Worry bled through Miyuki Kiseki’s voice like mist over a cold pond. They’d already left their temporary refuge; a nest rarely stays safe twice. They shifted on instinct, but danger moves like wind, never guaranteed to miss. With battle in mind, Sham had prepped early. Her old wand was gone, blown into nowhere, so she had to switch tools. In the Underworld, power isn’t just talent. On the battlefield, steel is as necessary as breath.

Sham drew a black pistol from under her coat. The muzzle was a small black moon, a hole that promised death.

QSG92 pistol. Overall length 199 millimeters, weight 0.76 kilograms. Barrel 111 millimeters. Fifteen-round double-stack magazine. Effective range fifty meters.

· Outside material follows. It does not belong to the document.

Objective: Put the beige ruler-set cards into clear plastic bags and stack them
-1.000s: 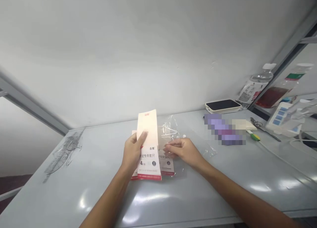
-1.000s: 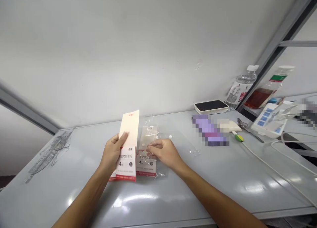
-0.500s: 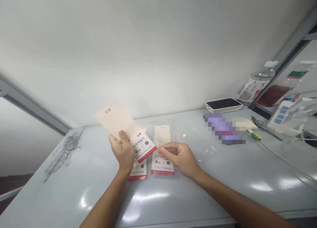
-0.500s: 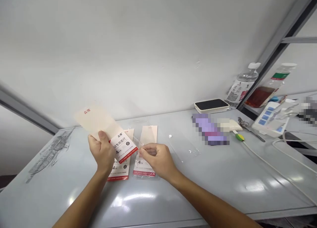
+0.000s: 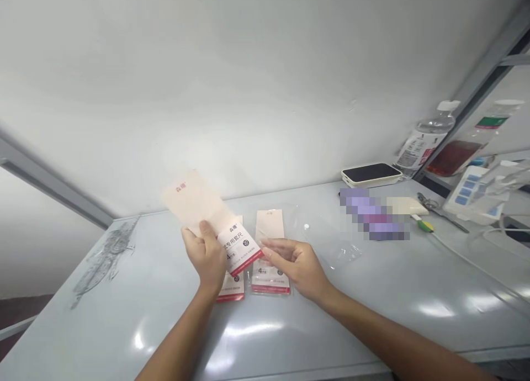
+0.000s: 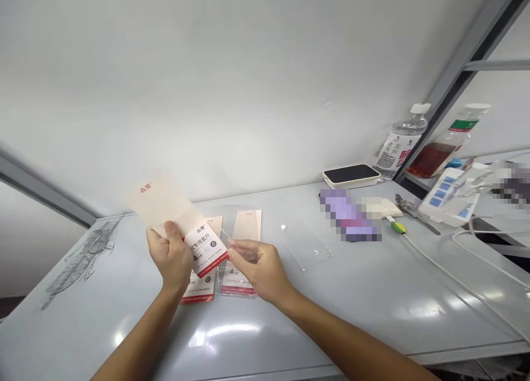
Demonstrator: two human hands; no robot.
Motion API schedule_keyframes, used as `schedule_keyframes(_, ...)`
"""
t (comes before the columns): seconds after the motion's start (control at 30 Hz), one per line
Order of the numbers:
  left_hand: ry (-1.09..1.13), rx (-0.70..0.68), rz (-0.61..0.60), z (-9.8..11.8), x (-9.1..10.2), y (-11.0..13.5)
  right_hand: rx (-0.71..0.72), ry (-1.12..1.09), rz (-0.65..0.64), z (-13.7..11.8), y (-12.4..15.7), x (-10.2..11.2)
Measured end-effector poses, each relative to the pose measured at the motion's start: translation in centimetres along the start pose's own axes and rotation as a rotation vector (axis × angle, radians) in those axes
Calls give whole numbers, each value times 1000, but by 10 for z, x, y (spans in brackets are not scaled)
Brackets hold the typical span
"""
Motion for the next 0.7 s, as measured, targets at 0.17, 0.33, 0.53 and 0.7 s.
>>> schedule_keyframes(0.17,0,-23,-87,7,-8,15,58,-53,-98,-6,4,-9)
schedule_keyframes(0.33,91,6,-330,7,-23,38,28,-62,-4,-3,-2,2)
schedule_keyframes(0.53,187,82,-613,6,-37,47,-7,-44,227,-11,-4,29)
schedule_keyframes(0.7,352,228,-657,2,-44,49,-31,-54,95,-17,-4,25)
Point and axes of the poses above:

Down here, that’s as ordinary as rain. It’s for killing, used whenever killing is required. Sham slid in a magazine, thumbed off the safety, checked the chamber, then locked her grip. A soldier’s shadow settled over her shoulders.

"Kiseki, we’re facing the Clan Head’s people. Going unarmed won’t fly. You should carry one for yourself."

She fished out another pistol and tossed it. Mizuki’s hands rose like startled birds and caught the weight in midair.

"Are you serious..."

Cold metal kissed her palms. A bead of chill sweat gathered at her brow, heavy as dew. She had never touched a gun before. She’d only seen them on TV, read about them in military books. This time it was real. The feel didn’t bring thrill. It dragged her down to an iron-cold hell.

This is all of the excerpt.